How do I use Crawlee's storage system for large datasets?

When web scraping at scale, efficiently managing large datasets is crucial for performance and reliability. Crawlee provides a sophisticated storage system designed specifically for handling massive amounts of scraped data without overwhelming your system's resources. This guide explores advanced techniques for working with large datasets, from memory-efficient data handling to distributed storage solutions.

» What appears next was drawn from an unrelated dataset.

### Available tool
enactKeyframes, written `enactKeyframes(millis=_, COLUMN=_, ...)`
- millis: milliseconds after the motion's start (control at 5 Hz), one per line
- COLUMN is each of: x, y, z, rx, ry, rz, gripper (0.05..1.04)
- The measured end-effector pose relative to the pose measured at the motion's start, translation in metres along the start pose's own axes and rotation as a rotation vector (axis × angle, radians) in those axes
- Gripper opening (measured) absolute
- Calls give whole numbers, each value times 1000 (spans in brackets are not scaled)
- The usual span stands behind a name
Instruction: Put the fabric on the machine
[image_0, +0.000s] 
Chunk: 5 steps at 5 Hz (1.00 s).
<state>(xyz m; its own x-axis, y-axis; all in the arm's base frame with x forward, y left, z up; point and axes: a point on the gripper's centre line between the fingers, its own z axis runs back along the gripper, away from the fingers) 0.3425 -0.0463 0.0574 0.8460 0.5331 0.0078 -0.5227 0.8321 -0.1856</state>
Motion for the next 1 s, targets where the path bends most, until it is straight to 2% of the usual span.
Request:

Understanding Crawlee's Storage Architecture

Crawlee's storage system is built on three core components that work together to handle large datasets efficiently:

Datasets: Store scraped results as individual records
Key-Value Stores: Store arbitrary data like HTML snapshots, screenshots, or binary files
Request Queues: Manage URLs to be crawled with persistence

For large-scale scraping operations, understanding how these components interact and optimize memory usage is essential.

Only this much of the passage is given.